§ Information shown
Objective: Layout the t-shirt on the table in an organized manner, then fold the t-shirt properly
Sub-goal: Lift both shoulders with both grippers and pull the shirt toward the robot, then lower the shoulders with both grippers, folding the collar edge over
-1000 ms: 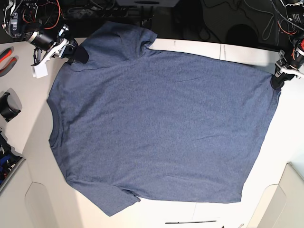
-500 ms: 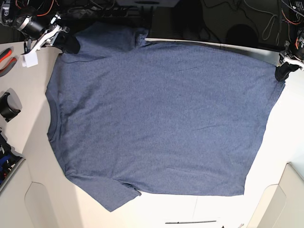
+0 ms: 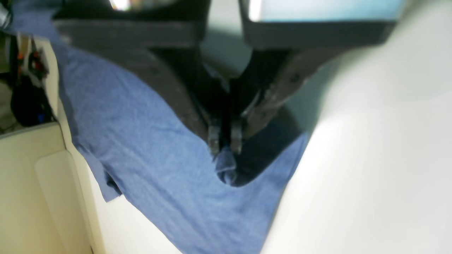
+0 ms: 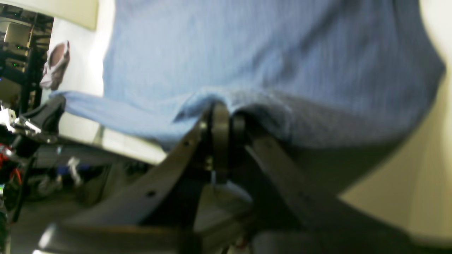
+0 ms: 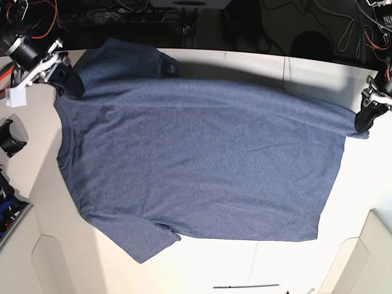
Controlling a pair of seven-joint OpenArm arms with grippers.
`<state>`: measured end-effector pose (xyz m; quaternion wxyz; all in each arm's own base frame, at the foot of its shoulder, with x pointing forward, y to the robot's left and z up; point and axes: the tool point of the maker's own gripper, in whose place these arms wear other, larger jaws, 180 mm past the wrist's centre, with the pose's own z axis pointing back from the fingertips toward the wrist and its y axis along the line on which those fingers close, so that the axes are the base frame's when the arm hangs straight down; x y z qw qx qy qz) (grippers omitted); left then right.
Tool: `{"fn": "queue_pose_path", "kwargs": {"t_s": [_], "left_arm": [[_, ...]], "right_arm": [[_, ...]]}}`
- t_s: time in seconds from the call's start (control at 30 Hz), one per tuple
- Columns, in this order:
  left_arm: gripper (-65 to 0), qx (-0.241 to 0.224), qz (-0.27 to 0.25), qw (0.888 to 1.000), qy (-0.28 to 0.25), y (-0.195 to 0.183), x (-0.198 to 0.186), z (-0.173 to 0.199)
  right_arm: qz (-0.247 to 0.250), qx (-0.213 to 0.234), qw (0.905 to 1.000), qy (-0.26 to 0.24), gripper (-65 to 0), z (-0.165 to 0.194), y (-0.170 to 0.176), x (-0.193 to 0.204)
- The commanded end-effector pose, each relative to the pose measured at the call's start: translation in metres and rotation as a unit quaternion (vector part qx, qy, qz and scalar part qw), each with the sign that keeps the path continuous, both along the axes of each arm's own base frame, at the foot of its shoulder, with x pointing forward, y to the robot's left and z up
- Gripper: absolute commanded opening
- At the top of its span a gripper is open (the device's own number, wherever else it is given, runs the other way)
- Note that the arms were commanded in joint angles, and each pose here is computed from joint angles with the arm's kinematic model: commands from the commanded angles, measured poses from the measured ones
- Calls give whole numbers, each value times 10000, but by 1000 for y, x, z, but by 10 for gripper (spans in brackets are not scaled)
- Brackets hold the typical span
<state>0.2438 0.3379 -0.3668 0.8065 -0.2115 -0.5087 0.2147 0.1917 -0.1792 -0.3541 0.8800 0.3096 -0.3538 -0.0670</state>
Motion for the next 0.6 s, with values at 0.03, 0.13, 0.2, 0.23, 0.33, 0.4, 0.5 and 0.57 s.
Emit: {"fn": "queue_pose_path", "kwargs": {"t_s": [0.03, 0.13, 0.2, 0.23, 0.33, 0.4, 0.5, 0.57], "left_arm": [[-650, 253, -157, 9991, -311, -1, 22, 19], [-650, 547, -372, 9972, -348, -12, 43, 20], [-650, 752, -462, 9955, -353, -17, 53, 20], [-650, 847, -435, 9950, -308, -17, 57, 19], [-650, 1165, -447, 9920, -172, -18, 69, 15], [-650, 1332, -425, 9901, -94, -17, 74, 14], [-650, 1521, -318, 9878, -41, -11, 80, 15], [-650, 1633, -199, 9864, -9, -5, 81, 16]], "right_arm": [[8, -111, 9993, -359, -650, 14, -1, 19], [70, -239, 9980, -578, -650, 21, 2, 37], [118, -389, 9970, -663, -650, 21, 4, 46], [139, -488, 9962, -707, -650, 21, 5, 50], [217, -757, 9939, -778, -650, 16, 10, 55], [258, -926, 9916, -863, -650, 14, 14, 59], [305, -1209, 9873, -985, -650, 11, 17, 68], [329, -1328, 9862, -932, -650, 6, 18, 75]]}}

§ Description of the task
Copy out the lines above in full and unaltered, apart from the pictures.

§ Task answer
Objective: Layout the t-shirt on the table in an organized manner, then fold the t-shirt properly
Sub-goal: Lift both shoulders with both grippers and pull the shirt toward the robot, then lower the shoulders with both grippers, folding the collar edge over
-1000 ms: 
-500 ms: 
+0 ms: 
+0 ms: 
+0 ms: 
Controlling a pair of seven-joint OpenArm arms with grippers.
`<state>`: measured end-effector pose (xyz m; quaternion wxyz; all in each arm's own base frame, at the foot of its shoulder, with x pointing forward, y to the robot's left and z up; point and axes: the tool point of the maker's own gripper, in whose place these arms wear other, larger jaws, 180 mm past the wrist's centre, with the pose's own z axis pointing back from the fingertips toward the wrist and its y axis along the line on which those fingers close, so that the axes are the base frame's when the arm hangs straight down; x y z qw qx qy qz) (grippers omitted); left then right.
Tool: `{"fn": "queue_pose_path", "kwargs": {"t_s": [_], "left_arm": [[_, ...]], "right_arm": [[_, ...]]}}`
- t_s: time in seconds from the call's start (control at 30 Hz), one per tuple
- Columns, in this order:
  left_arm: gripper (-65 to 0), qx (-0.241 to 0.224), qz (-0.27 to 0.25), qw (0.888 to 1.000), qy (-0.28 to 0.25), y (-0.195 to 0.183), x (-0.198 to 0.186), z (-0.173 to 0.199)
  right_arm: qz (-0.247 to 0.250), qx (-0.213 to 0.234), qw (0.905 to 1.000), qy (-0.26 to 0.24), gripper (-65 to 0), z (-0.165 to 0.194), y (-0.170 to 0.176), x (-0.193 to 0.204)
- The commanded end-effector pose, each relative to the pose measured at the call's start: translation in metres and rotation as a unit quaternion (vector part qx, qy, qz and scalar part qw), each with the sign that keeps the path continuous, both along the axes of each arm's own base frame, at the foot of its shoulder, with x pointing forward, y to the robot's left and z up
- Gripper: absolute commanded opening
- At the top of its span a gripper is open (the device's own number, wherever else it is given, runs the other way)
- Note that the arms were commanded in joint angles, and each pose here is computed from joint angles with the arm's kinematic model: commands from the commanded angles, measured poses from the measured ones
- Calls give whole numbers, each value times 10000, but by 1000 for y, x, z, but by 10 for gripper (spans in brackets are not scaled)
- Brackets hold the typical span
<state>0.2438 0.3379 -0.3668 0.8065 -0.2115 -0.5087 0.2147 0.1917 -0.1792 -0.3541 0.8800 0.3096 -0.3538 -0.0670</state>
Motion for the next 0.6 s, with values at 0.03, 0.13, 0.2, 0.23, 0.33, 0.4, 0.5 and 0.57 s.
Emit: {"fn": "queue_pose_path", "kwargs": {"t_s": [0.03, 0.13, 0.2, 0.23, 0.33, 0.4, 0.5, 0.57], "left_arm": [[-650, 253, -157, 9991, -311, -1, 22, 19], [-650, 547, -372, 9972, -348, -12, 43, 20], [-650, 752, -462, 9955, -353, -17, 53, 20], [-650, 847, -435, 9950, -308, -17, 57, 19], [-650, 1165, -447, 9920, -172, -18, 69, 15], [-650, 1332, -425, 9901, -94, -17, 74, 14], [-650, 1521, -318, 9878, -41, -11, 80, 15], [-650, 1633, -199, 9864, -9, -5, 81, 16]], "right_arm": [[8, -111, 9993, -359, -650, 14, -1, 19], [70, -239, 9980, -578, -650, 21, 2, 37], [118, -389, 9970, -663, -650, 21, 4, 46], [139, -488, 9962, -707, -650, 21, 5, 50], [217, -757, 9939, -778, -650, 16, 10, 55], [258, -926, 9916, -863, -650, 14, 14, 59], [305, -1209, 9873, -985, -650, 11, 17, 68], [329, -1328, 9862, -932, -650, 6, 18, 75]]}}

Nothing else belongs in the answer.